Date of Dining: 7/21/2012
Price: $8-9 per lb of protein (shrimp, clams, mussels, sausage), market price/lb (crab, lobster, crawfish)
Location: 9015 Mira Mesa Blvd, San Diego, CA 92126

The Quick Bit

+ everything you love about other Boiling Crab locations 
+ great spicy marinade for seafood
+ lots of fun to get messy with your friends
Δ everything you dislike about other Boiling Crab locations

The Boiling Crab was started by Dada Ngo and Sinh Nguyen in 2003; the first location was in Garden Grove, CA. While it was not the first Vietnamese inspired Cajun (or is it Cajun inspired Vietnamese) restaurant in the US, it really popularized the Cajun flavored seafood boil concept in Southern California.
In many East Asian cultures, the social setting of eating together with a big group of friends and family is very popular. Usually a large pot is involved in the cooking and then friends and family sit together around a large table to socialize and a very casual setting.
After many Vietnamese fled Southeast Asia following the Vietnam war, they found refuge in all parts of the United States. Within the US, certain pockets seemed to attract many Vietnamese immigrants; Garden Grove, CA was one while Louisiana was another. As Cajun food is heavily inspired by French cuisine much the same way Vietnamese cuisine was, and with the high availability of seafood, many Vietnamese found similarities in Cajun cuisine. 
From these bases, Ngo and Nguyen opened The Boiling Crab in Garden Grove, introducing one popular cuisine of Vietnamese migrants to another group of migrants. The restaurant was an incredible success and two more Boiling Crab locations were opened in Garden Grove. Yet even with the increased restaurants, diners often had to wait over an hour for a table.
Here are few things to know about The Boiling Crab for the uninitiated
  • you order by the pound, so come hungry or with a large group
  • you eat with your hands and things get really messy, you are given a bib to wear when dining
  • a lot of garlic is involved in the sauce
  • there are no reservations, and waits are usually at least one hour
  • they have to go orders available
  • I don't know that I'd call it authentic Cajun cuisine, but perhaps Viet-Cajun
As a big fan of The Boiling Crab in Garden Grove, I spotted construction of the San Diego location about two months prior. I watched carefully for when it opened determined to visit. While I missed the grand opening, I did make it over soon after.
dozen oysters
These were pretty standard oysters, but at $15 for a dozen, they were pretty cheap. They were nicely shucked and fresh tasting. One slight complaint is that they didn't include any sauce.
sweet potato fries
These were the standard frozen sweet potato fries, but they add a nice change of pace from the seafood, so they were a nice addition.
fried catfish basket
This was the first time for me to get the fried catfish basket, and I was extremely impressed. The catfish was fried perfectly and came out really hot. The batter had a nice kick to the flavor and really worked well with the flavor of the catfish. I also felt that portion of this was extremely generous given the price. The cajun seasoning on the fries was a really wonderful surprise as well.
seafood bake bag
When ordering, one selects the protein(s), sauce(s) and spice level.
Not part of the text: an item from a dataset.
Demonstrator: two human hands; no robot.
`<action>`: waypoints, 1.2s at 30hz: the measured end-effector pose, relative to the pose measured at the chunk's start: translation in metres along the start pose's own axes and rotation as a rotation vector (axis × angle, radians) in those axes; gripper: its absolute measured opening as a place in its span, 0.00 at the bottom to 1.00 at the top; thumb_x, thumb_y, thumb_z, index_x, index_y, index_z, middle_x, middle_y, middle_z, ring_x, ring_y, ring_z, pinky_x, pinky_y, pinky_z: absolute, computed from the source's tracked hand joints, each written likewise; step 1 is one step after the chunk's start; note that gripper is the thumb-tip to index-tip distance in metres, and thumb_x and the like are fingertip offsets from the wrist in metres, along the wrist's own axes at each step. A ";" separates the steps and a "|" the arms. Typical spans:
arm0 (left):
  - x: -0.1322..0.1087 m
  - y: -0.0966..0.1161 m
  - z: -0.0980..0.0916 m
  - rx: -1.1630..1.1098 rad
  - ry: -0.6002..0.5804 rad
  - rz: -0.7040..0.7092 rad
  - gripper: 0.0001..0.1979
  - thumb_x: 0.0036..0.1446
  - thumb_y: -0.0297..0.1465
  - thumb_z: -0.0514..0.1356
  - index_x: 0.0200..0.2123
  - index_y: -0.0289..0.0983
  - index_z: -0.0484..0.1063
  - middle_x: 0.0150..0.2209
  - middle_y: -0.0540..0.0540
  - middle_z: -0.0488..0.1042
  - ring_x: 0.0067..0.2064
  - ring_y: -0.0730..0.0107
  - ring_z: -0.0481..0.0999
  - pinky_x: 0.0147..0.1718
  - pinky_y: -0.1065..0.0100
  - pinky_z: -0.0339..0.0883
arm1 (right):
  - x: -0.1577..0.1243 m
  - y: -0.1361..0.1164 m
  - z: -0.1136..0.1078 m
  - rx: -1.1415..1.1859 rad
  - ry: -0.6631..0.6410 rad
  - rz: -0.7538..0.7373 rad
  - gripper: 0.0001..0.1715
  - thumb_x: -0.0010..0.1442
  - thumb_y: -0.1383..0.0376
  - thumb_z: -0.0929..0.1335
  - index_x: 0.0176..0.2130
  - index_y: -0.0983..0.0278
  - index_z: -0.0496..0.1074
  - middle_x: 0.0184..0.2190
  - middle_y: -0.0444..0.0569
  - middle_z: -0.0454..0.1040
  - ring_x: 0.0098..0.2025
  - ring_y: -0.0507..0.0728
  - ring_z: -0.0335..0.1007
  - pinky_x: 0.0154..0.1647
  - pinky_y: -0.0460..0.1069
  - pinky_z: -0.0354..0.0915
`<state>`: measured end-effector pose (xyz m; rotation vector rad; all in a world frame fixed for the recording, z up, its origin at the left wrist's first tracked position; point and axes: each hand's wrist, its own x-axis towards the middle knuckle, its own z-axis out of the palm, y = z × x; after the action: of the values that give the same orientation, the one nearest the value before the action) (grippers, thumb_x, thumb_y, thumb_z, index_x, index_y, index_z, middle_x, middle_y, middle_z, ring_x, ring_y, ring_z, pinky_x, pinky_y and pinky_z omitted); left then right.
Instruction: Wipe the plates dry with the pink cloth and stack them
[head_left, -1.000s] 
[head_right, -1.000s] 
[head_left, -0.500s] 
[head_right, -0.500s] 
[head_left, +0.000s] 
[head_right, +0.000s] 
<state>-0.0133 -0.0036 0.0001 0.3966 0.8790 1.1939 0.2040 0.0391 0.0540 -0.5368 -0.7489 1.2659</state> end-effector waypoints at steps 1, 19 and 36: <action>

As stated before, the proteins are sold by the pound. The sauces are some combination of "ragin cajun," lemon, and garlic. If you want all the sauces, it's called "the whole SHA-bang." There's really no other way to order it than the whole sha-bang, so that is how I would recommend the order. Finally as far as spice level, cajun food is known for its spice, so I wouldn't recommend anything less than medium.
Additionally, I highly recommend ordering the corn on the cob. The corn comes out ridiculously sweet when contrasted to the other flavors and is a great side/change of pace from the other items. The corn is usually thrown in with the entire seafood bake.
seafood bake bag - shrimp, clams, mussels, sausage, corn
We stayed away from the market price items and went for all the standard items. The best item in the entire bake was the clams. Each clam was large within the shell and the flavoring and freshness of the clams was really spot on. Additionally, we didn't have a single clam that didn't open in the process of the bake. The corn was also excellent (as previously mentioned). While I consider the shrimp and Andouille sausage to be staples, they neither stood out any more or any less than the other components. While we have a lot of local Carlsbad mussels, these didn't seem to be the same species. Thus, they seem a bit inferior when compared to some of the other local seafood product.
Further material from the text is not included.